Note that in fail-fast mode, a MERGE or UPDATE statement is free to update columns which participate in uniqueness constraints, and the SQL:2003 "net effect" rule applies. This makes it possible to perform an operation such as SET K = K + 1 (without the net-effect rule, this can cause spurious failures, e.g. if existing values of K are 1,2,3).
Example (MERGE on primary key EMPID):
[ORIGINAL DATA] EMPID, NAME 1, Harry Osborn 2, Mary Jane [UPSERTS] EMPID, NAME 1, Peter Parker 1, John Jameson 2, Mary Parker 3, Drake Roberts 4, Anjelica Jones 4, Johnny Storm [HYPOTHETICAL SQL:2003 RESULT, IF RULES WERE CHANGED TO SUPPORT KEEP-GOING BEHAVIOR, ALL-OR-NOTHING PER KEY] EMPID, NAME 1, Harry Osborn 2, Mary Parker 3, Drake Roberts [Multiple updates on EMPID 1 are rejected] [Multiple inserts to EMPID 4 are rejected] [LUCIDDB RESULT WITH KEEP-GOING BEHAVIOR] EMPID, NAME 1, Peter Parker [LucidDB arbitrarily selects first update] 2, Mary Parker 3, Drake Roberts 4, Anjelica Jones [LucidDB arbitrarily selects first insert]
Example (MERGE on primary key EMPID, unique constraint on NAME):
[ORIGINAL DATA] EMPID, NAME, INFO 1, Harry Osborn, Wealthy teenager [UPSERTS] EMPID, NAME, INFO 1, Harry Osborn, President of Osborn Inc 2, Harry Osborn, Hobgoblin [LUCIDDB RESULT WITH KEEP-GOING BEHAVIOR] EMPID, NAME, INFO 1, Harry Osborn, President of Osborn Inc [new Hobgoblin row is rejected because value for NAME conflicts with existing key]

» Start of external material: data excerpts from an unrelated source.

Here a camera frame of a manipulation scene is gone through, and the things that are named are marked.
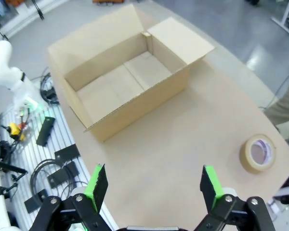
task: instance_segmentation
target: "person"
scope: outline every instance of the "person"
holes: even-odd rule
[[[265,109],[264,114],[274,126],[289,121],[289,87],[281,99]]]

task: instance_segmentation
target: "box flap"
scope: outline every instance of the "box flap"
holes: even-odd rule
[[[58,68],[65,75],[77,66],[116,44],[143,32],[132,4],[100,17],[49,47],[60,59]]]
[[[168,18],[156,24],[148,29],[148,32],[187,65],[214,49],[212,44],[173,18]]]

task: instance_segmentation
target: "floor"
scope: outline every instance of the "floor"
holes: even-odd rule
[[[289,75],[289,36],[270,19],[272,11],[268,6],[274,1],[263,0],[260,7],[252,7],[244,0],[155,0],[228,49],[272,92]],[[117,7],[120,6],[101,6],[96,10],[91,0],[71,0],[63,4],[46,14],[44,21],[36,20],[10,39],[11,66],[21,68],[29,78],[41,75],[48,65],[46,48],[50,44]],[[0,88],[0,95],[5,96],[0,98],[3,111],[12,95],[4,88]],[[275,226],[278,231],[286,227],[289,230],[289,209],[277,217]]]

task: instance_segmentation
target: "black rectangular plate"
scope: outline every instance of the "black rectangular plate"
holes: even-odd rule
[[[68,146],[64,149],[61,149],[54,153],[54,156],[57,160],[60,160],[61,162],[65,163],[68,160],[72,160],[74,158],[77,158],[80,156],[78,148],[75,144],[72,144],[71,146]]]
[[[53,117],[45,117],[43,125],[39,132],[37,145],[44,147],[47,144],[47,140],[50,136],[50,132],[52,131],[54,121],[55,121],[55,118]]]
[[[26,206],[28,213],[32,213],[33,211],[40,208],[41,204],[38,203],[39,198],[43,200],[46,197],[48,197],[47,191],[45,189],[43,189],[42,191],[39,191],[37,194],[35,194],[34,196],[32,196],[28,200],[26,200],[25,206]]]
[[[67,170],[71,173],[73,177],[79,174],[75,163],[72,161],[71,163],[65,165],[63,168],[59,169],[58,171],[52,173],[47,177],[50,187],[52,189],[68,181],[68,175],[66,174],[66,170],[64,168],[67,168]]]

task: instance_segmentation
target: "screw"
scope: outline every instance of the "screw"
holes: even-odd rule
[[[82,201],[82,196],[78,196],[78,197],[76,197],[76,201]]]
[[[258,201],[257,201],[256,199],[252,199],[252,200],[251,200],[251,203],[252,203],[253,205],[257,205],[257,204],[258,204]]]
[[[50,201],[50,203],[52,203],[52,204],[56,204],[57,203],[57,199],[56,198],[53,198],[51,201]]]
[[[225,197],[225,200],[226,200],[226,202],[232,202],[231,196],[226,196],[226,197]]]

On insertion, LucidDB accepts at most one row per unique key. A complex pattern of constraint failures may lead to more rows being rejected than is strictly required (due to the "no standby" policy).
Example (primary key EMPID, unique constraints on NAME and ALIAS):
[ORIGINAL DATA] EMPID, NAME, ALIAS, INFO 5, Dr Otto Octavius, Doctor Octopus, Scientist [INSERTS] EMPID, NAME, ALIAS 6, Dr Otto Octavius, Doc Oct [fails NAME constraint due to conflict with existing EMPID 5] 7, Dr Octavius, Doc Oct [fails ALIAS constraint due to conflict with previous new row] 8, Otto, Doc Oct [fails ALIAS constraint due to conflict with previous new rows] [LUCIDDB RESULT] EMPID, NAME, ALIAS, INFO 5, Dr Otto Octavius, Doctor Octopus, Scientist
If instead the rows had been processed in the order 7, 6, 8, then row 7 could have been accepted.